Enriquecimiento exponencial de una ínfima minoría oligárquica global, hasta límites nunca vistos en la historia humana. Empobrecimiento abismal de las grandes mayorías trabajadoras y de la masa desempleada. Explotación inmisericorde de la naturaleza y del trabajo humano. Aplicación imperativa de las normas del Consenso de Washington, fundamentalismo de mercado, Estado Social de Derecho desarticulado cuando no descuartizado, democracia minimalista, y exclusión social generalizada: hambre, enfermedad, necesidad, pobreza y desesperanza para las grandes mayorías mundiales y nacionales, para el pueblo trabajador o el pueblo desempleado.

Dice con toda razón el historiador Jeffrey Winters, a quien ya cité:

En las democracias actuales, tenemos una desigualdad mayor que nunca antes en la historia. Esto es irónico porque normalmente pensamos en la desigualdad como un problema de sociedades no democráticas, pero, de hecho, las democracias liberales son increíblemente desiguales desde el punto de vista económico.

Entonces, la explosión de desigualdad que vemos en el mundo y la explosión de rabia que vemos en los ciudadanos se relaciona con que la oligarquía es hoy más fuerte en las democracias de lo que ha sido en décadas.

¿De dónde surge, si no, esa explosión de rabia, que se refleja en las protestas sociales de todo el mundo, y que subyace claramente en la protesta de los agricultores europeos, en el grito de los indignados y en la ocupación de Wall Street, en el levantamiento de los chalecos amarillos en Francia y en las protestas sociales
en toda América Latina?

Las promesas incumplidas y su consecuencia

Los excluidos, los sometidos a la miseria, los hambrientos y enfermos del mundo entero, los humillados y ofendidos, ya no creen en la democracia, porque la democracia no resolvió sus problemas ni atendió sus necesidades apremiantes.

Están indignados y tienen razón.

Me pregunto: el padre de familia que no encuentra trabajo, y ve a su familia sufrir el hambre y la enfermedad; los jóvenes nacidos en este siglo, que solo conocen el neoliberalismo y no la esperanza democrática hecha realidad, que fueron excluidos del sistemas escolar, que vieron a sus hermanos mayores abandonar también la escuela, y saben que a sus hermanos menores les ocurrirá lo mismo, que deambulan sin educación y sin trabajo, buscando el alero del narcotráfico; las madres sin ingresos para alimentar a sus hijos, que tienen que llevar algo a su casa haciendo lo que sea; los viejos obligados a pedir limosna, porque el sistema de seguridad social es una mentira y los excluye; los humildes ciudadanos que ven pasar un gobierno, y otro, y otro más, sin que puedan salir del tugurio, sin esperanza de mejorar, que ven pasar elección tras elección sin que nada, absolutamente nada cambien sino es para empeorar.
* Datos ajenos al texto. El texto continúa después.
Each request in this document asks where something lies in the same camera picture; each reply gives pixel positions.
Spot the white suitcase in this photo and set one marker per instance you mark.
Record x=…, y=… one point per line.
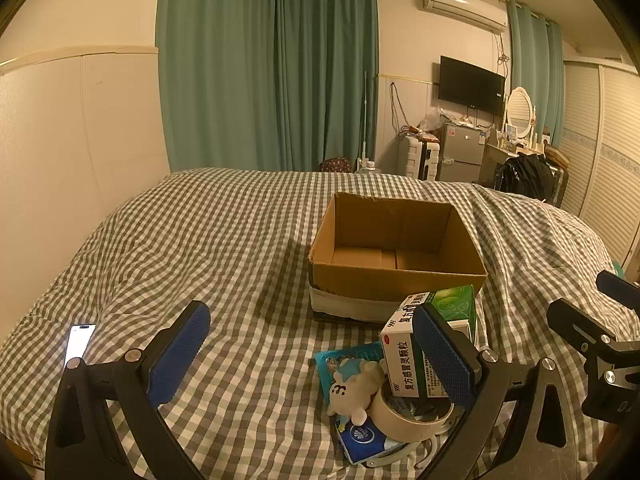
x=415, y=157

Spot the silver mini fridge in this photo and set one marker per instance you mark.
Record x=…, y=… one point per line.
x=462, y=152

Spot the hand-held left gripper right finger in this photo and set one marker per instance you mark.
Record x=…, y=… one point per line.
x=445, y=355

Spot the narrow green curtain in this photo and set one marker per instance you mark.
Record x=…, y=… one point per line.
x=532, y=60

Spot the wide green curtain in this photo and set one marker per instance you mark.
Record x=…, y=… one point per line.
x=215, y=70

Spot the white louvered wardrobe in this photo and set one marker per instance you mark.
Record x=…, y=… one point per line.
x=600, y=150

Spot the grey plush toy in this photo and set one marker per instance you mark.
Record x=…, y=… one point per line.
x=352, y=390

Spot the blue tissue packet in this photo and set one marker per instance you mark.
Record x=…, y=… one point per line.
x=360, y=437

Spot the black wall television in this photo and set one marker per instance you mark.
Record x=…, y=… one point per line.
x=470, y=85

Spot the green leaf print box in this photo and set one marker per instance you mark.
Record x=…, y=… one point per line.
x=457, y=305

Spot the beige masking tape roll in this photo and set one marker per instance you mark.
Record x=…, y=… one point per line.
x=395, y=422

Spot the brown patterned bag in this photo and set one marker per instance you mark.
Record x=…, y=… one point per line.
x=335, y=165

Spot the wooden chair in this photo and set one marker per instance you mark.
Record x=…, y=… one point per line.
x=560, y=160

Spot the white and green medicine box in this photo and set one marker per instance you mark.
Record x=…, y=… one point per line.
x=400, y=360

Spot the white smartphone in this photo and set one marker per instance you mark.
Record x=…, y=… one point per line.
x=79, y=342

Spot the beige dressing table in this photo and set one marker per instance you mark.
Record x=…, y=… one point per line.
x=495, y=155

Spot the white oval mirror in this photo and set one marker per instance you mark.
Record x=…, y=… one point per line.
x=520, y=110

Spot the black bag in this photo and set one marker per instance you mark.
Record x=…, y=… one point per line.
x=525, y=177

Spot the white mop pole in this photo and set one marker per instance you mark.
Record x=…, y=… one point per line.
x=366, y=120

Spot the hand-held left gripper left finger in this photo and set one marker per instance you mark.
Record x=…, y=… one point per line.
x=180, y=350

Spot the clear plastic bag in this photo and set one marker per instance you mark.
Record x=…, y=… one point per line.
x=430, y=120

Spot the green checkered blanket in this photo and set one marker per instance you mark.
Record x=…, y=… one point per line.
x=200, y=240

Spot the white air conditioner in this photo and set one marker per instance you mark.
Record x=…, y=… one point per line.
x=462, y=7

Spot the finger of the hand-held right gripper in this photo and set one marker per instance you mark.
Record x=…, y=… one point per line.
x=620, y=287
x=575, y=322

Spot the cardboard box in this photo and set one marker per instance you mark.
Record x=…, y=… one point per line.
x=350, y=280

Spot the teal snack packet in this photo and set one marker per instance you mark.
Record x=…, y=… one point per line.
x=330, y=360

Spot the clear water bottle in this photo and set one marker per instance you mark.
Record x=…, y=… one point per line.
x=367, y=167

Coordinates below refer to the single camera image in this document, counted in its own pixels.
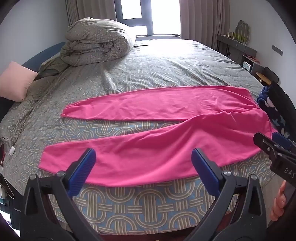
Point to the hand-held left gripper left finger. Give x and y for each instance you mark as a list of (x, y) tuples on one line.
[(83, 172)]

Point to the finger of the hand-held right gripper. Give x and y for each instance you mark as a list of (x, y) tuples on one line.
[(283, 141), (266, 144)]

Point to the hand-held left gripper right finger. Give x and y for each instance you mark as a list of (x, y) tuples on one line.
[(205, 172)]

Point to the pink pants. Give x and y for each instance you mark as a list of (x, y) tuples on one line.
[(161, 143)]

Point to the person's right hand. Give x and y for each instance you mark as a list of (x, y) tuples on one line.
[(278, 204)]

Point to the dark blue patterned cloth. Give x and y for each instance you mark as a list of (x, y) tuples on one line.
[(266, 106)]

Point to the black cloth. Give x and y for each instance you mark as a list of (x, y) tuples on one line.
[(281, 102)]

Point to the wooden stool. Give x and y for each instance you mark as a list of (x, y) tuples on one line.
[(263, 77)]

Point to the dark chair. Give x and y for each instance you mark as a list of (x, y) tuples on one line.
[(272, 73)]

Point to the small white object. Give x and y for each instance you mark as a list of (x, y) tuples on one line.
[(12, 150)]

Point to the dark red cloth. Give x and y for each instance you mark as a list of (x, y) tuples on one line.
[(1, 155)]

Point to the grey vanity desk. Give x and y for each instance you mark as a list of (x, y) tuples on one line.
[(238, 46)]

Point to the grey-green pillow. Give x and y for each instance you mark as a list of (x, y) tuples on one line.
[(49, 69)]

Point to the pink pillow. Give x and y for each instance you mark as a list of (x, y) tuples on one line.
[(16, 81)]

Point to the bed with patterned sheet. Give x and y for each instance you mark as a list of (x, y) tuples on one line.
[(161, 64)]

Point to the vanity mirror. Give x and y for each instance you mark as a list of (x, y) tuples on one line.
[(242, 30)]

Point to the blue headboard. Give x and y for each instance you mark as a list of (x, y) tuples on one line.
[(46, 49)]

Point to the folded patterned duvet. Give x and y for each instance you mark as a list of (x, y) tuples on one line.
[(97, 41)]

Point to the beige curtain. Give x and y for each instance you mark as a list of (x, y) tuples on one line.
[(92, 9), (203, 20)]

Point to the window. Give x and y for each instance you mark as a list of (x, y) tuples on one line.
[(161, 14)]

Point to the wall outlet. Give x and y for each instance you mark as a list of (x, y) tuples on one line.
[(277, 50)]

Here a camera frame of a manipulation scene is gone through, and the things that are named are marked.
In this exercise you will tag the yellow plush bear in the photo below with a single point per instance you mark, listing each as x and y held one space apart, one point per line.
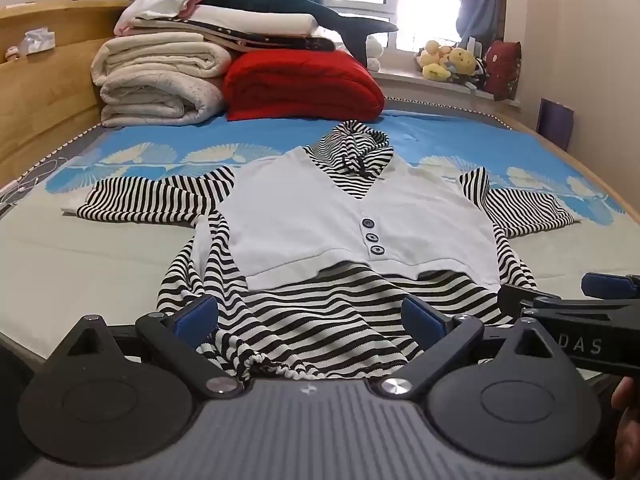
462 60

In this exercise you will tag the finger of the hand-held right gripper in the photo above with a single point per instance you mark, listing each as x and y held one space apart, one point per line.
520 297
602 284

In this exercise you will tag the white cloth with pink trim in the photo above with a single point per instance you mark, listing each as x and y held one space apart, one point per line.
160 2

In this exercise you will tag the teal shark plush toy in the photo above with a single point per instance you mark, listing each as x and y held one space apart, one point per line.
300 2

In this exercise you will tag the tissue pack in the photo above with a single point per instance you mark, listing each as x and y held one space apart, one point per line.
37 41

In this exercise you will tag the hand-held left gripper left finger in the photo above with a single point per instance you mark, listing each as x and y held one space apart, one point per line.
198 316

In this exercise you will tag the purple box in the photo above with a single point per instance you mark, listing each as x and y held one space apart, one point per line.
556 122

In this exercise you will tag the cream folded blanket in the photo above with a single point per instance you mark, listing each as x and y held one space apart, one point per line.
160 57

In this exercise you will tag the person's right hand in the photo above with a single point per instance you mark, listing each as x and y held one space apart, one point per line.
626 399

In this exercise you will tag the yellow plush duck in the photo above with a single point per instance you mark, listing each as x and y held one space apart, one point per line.
434 71

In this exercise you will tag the grey-white fleece folded blanket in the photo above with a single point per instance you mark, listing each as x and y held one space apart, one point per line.
160 100

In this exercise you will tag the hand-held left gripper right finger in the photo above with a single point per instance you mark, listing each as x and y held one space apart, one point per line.
421 316

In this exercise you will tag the dark patterned folded quilt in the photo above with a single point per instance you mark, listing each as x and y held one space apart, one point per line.
280 41

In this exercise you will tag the small white figurine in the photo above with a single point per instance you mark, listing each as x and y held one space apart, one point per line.
12 53

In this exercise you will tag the red folded blanket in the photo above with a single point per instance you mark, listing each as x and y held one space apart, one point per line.
300 85

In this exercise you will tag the striped hooded top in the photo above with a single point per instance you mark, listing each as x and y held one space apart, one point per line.
310 220

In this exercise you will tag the dark red dotted cushion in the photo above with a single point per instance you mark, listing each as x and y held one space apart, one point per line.
504 70

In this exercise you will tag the small white plush toy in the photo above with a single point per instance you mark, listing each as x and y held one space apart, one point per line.
374 52

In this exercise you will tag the white folded quilt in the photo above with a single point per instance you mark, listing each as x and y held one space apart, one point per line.
260 20

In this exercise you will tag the white windowsill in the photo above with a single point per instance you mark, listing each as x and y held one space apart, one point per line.
425 87

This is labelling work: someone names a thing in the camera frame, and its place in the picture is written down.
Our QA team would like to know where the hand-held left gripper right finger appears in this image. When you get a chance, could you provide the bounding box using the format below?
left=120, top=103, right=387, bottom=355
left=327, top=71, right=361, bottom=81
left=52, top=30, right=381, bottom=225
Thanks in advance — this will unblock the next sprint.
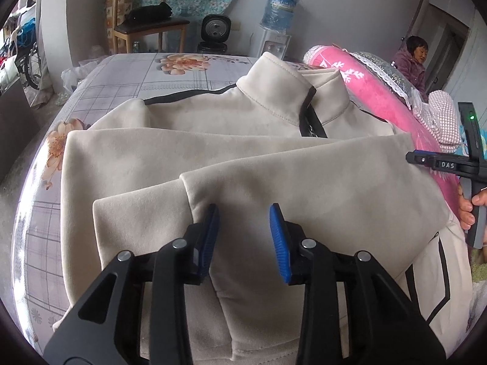
left=269, top=203, right=447, bottom=365

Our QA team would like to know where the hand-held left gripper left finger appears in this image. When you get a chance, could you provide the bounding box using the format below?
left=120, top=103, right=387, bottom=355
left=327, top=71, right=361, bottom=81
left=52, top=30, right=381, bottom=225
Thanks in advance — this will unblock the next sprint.
left=44, top=203, right=220, bottom=365

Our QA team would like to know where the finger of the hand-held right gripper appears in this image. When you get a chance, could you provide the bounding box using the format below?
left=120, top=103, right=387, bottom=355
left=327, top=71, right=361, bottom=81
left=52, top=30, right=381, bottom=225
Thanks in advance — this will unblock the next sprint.
left=405, top=151, right=434, bottom=166

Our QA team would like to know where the cream zip jacket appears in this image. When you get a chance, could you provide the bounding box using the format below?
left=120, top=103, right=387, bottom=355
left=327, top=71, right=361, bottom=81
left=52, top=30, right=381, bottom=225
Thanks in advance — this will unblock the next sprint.
left=51, top=51, right=474, bottom=363

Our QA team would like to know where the person's right forearm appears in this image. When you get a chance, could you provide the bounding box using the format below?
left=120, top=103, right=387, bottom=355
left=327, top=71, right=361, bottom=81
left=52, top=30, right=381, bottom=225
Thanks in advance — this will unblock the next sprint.
left=472, top=236, right=487, bottom=286

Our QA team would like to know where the person's right hand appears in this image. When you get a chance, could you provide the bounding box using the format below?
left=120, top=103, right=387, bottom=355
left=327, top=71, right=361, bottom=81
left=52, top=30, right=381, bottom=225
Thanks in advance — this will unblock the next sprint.
left=458, top=188, right=487, bottom=231

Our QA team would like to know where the pink checkered cloth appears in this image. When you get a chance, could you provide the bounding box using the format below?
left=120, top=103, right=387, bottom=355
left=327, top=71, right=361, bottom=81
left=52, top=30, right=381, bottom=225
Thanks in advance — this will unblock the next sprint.
left=413, top=90, right=463, bottom=153

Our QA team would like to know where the pink floral blanket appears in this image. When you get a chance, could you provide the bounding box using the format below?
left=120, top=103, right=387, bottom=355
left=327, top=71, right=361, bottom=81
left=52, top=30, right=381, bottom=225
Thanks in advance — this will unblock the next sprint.
left=302, top=45, right=468, bottom=206

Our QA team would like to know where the grey lace-trimmed pillow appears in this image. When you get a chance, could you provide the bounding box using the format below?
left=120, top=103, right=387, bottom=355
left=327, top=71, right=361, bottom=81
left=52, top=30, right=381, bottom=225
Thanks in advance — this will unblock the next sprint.
left=344, top=49, right=427, bottom=107

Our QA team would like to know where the grey door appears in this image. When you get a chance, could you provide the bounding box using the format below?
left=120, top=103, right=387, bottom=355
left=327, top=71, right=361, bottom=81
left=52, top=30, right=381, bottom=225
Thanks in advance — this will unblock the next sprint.
left=409, top=0, right=470, bottom=96

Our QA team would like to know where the white water dispenser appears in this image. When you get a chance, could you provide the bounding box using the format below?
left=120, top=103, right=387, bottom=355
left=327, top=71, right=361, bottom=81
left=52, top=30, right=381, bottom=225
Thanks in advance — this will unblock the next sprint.
left=260, top=30, right=292, bottom=61

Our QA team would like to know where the bed with plaid floral sheet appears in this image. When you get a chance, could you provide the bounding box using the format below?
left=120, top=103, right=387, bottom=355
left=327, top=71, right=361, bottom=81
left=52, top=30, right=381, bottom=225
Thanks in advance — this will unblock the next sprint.
left=11, top=51, right=305, bottom=354

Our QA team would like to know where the blue water bottle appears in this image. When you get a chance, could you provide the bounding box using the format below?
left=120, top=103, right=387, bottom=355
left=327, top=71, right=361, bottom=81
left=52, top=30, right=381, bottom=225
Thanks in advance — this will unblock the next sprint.
left=263, top=0, right=299, bottom=33

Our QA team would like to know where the white plastic bag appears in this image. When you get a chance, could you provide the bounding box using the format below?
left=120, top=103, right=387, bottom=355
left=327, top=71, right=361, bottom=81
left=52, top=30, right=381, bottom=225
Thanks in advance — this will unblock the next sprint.
left=61, top=59, right=111, bottom=105

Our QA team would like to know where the black round fan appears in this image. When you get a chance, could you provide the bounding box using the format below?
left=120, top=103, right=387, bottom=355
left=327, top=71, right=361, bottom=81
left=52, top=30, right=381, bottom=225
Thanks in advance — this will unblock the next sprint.
left=197, top=14, right=233, bottom=54

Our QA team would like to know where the wooden chair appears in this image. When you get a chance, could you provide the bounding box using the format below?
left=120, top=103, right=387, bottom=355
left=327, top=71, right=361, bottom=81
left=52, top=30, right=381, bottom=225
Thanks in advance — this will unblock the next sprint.
left=107, top=0, right=190, bottom=54

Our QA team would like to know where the dark cabinet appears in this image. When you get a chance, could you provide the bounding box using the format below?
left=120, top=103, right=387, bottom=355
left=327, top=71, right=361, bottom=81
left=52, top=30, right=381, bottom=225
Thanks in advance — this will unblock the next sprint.
left=0, top=80, right=39, bottom=183

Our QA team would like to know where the black bag on chair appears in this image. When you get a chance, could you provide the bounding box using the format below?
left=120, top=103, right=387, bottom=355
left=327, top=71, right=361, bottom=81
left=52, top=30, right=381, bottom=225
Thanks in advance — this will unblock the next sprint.
left=125, top=2, right=173, bottom=21

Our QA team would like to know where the patterned cardboard box stack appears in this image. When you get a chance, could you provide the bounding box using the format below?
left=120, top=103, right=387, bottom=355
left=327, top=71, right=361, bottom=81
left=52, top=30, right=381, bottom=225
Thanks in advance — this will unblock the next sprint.
left=106, top=0, right=132, bottom=52

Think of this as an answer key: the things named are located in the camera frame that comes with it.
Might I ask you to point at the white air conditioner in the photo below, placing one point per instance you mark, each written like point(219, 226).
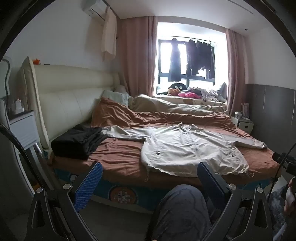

Todos ellos, me pregunto: ¿no tienen plena razón, plena justificación y pleno derecho para estar indignados, para repudiar una democracia de papel que no cumple sus promesas, para sentirse engañados y usados, para sentir en el fondo de su conciencia y su corazón un gran desencanto democrático?

Ese es precisamente, el caldo de cultivo del que se alimentan los populistas autoritarios, la tierra abonada para el auge de los demagogos, el pantano del descontento que desfoga los votos engañados de los sectores populares hacia los candidatos de la oligarquía, con máscara populista: hacia los Milei, los Trump, los Bolsonaro, los Bukele, los Meloni, los Le Pen, los Chaves 1 y los Chaves 2.

Ya desde la mitad de la década de los ochenta, el gigante de la ciencia y la filosofía políticas del siglo XX, Norberto Bobbio, alertaba con preocupación del “incumplimiento de las promesas de la democracia”, y de los peligrosos efectos que ese proceso implicaba.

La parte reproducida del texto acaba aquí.